UK businesses have been forced to set up operations in the EU to serve the European market, but this has led to higher costs and the transfer of jobs from Britain to the EU. Nearly a quarter of businesses that trade with the EU have had to relocate some operations or staff, according to the IoD survey.
Laura Rudoe, who runs Evolve Beauty, an eco-friendly beauty company in Hertfordshire, said she had set up a warehouse in Ireland to export to the EU and service its customers in the bloc reliably. She said this had introduced “additional cost, time and paperwork”.
“Since Brexit, we have found that some key markets are closed off to us,” added Rudoe.
Clothes retailer Rivet & Hide plans to route goods through the Netherlands to minimise costs.

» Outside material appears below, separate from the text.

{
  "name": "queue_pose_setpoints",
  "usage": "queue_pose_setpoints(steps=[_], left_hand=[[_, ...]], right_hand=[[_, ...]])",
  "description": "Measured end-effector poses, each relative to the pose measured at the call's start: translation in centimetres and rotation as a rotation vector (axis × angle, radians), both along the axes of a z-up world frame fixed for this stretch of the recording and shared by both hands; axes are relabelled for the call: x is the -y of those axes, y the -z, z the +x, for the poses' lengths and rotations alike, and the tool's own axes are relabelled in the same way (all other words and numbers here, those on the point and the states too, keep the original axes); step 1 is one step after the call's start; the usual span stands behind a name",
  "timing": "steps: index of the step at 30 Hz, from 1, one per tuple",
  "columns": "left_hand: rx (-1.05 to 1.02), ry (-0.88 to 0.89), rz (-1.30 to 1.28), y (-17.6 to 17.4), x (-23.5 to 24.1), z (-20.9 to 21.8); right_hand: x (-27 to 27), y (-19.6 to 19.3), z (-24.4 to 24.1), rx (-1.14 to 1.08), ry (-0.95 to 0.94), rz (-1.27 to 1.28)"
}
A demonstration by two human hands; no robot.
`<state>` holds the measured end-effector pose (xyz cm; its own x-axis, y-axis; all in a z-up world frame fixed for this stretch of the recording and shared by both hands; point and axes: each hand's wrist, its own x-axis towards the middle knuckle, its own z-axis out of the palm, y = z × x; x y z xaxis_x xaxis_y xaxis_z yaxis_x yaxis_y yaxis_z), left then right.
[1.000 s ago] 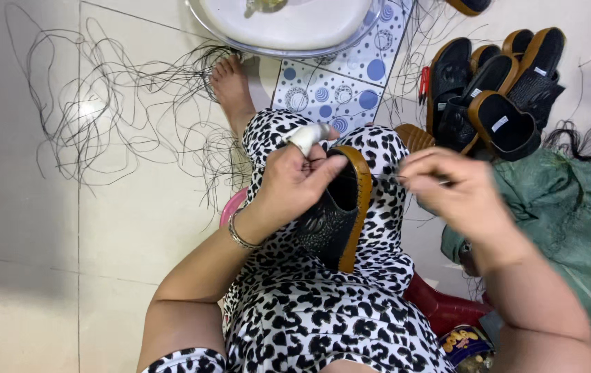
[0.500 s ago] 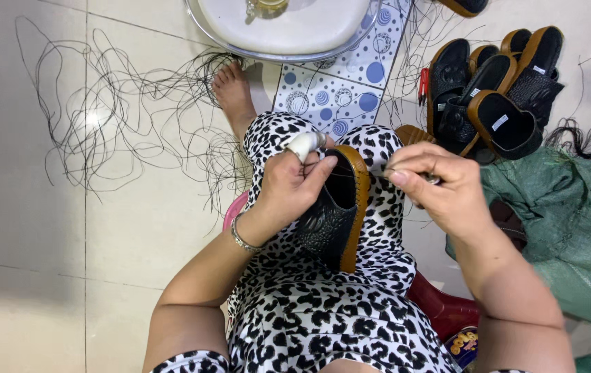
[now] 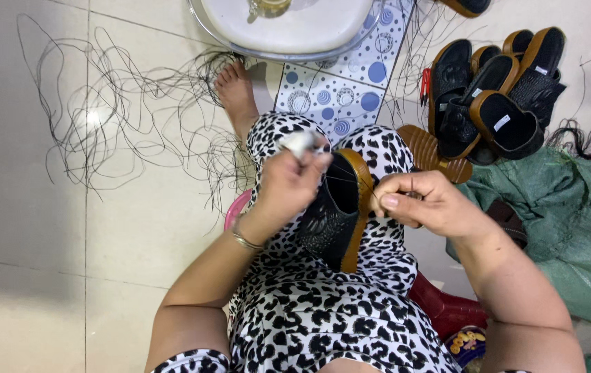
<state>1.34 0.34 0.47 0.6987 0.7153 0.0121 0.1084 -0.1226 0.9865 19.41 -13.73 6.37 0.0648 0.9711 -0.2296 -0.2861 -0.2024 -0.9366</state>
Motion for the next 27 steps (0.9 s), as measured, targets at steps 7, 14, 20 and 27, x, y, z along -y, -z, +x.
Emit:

Danny Hodgson, founder of the London-based company, said: “The effort in terms of time and mental bandwidth to try and retain our EU business is exhausting — I have nearly given up on several occasions but I won’t let this government defeat me.”
Hodgson said extra duty, value added tax and shipping costs had caused prices of his company’s goods going to the EU to rise by 30 to 40 per cent. As a result — after growing at 20 per cent a year in the EU prior to Brexit — trade to European countries has more than halved.
The CMI found that managers at small and medium-sized enterprises were significantly more likely to report that the end of the Brexit transition period had a negative impact on their businesses’ turnover — at 35 per cent — compared with those in large organisations at 23 per cent.
Many have been forced to cut jobs. Alfred van Pelt, managing director of Something Different, which distributes clothes, gifts and other merchandise to small retailers and visitor centres around Europe, halved his workforce after Brexit.
Last year the 30-year-old distributor based in Somerset was sending out 2,500 parcels to EU customers every day at peak trading in November and December. Now, the company sends about 100 to 150 — “if we are lucky”, said van Pelt.
The problem is cost and border procedures which EU customers are reluctant to shoulder. The value of parcels can be low — less than £30 each — but costs amount to £8 for shipping and £17.50 to cover import declarations.
“Its thrown our business off the cliff edge,” said van Pelt, who had to lay off nine of his 20 staff. The business tried to expand in the UK but with three-quarters of its sales last year to the EU, it has been an uphill task.
Without Brexit, the company would have been employing more full-time staff in the UK, he said, given its EU-based owner had planned to invest in its operations. “The majority of our EU customers have just given up,” he added.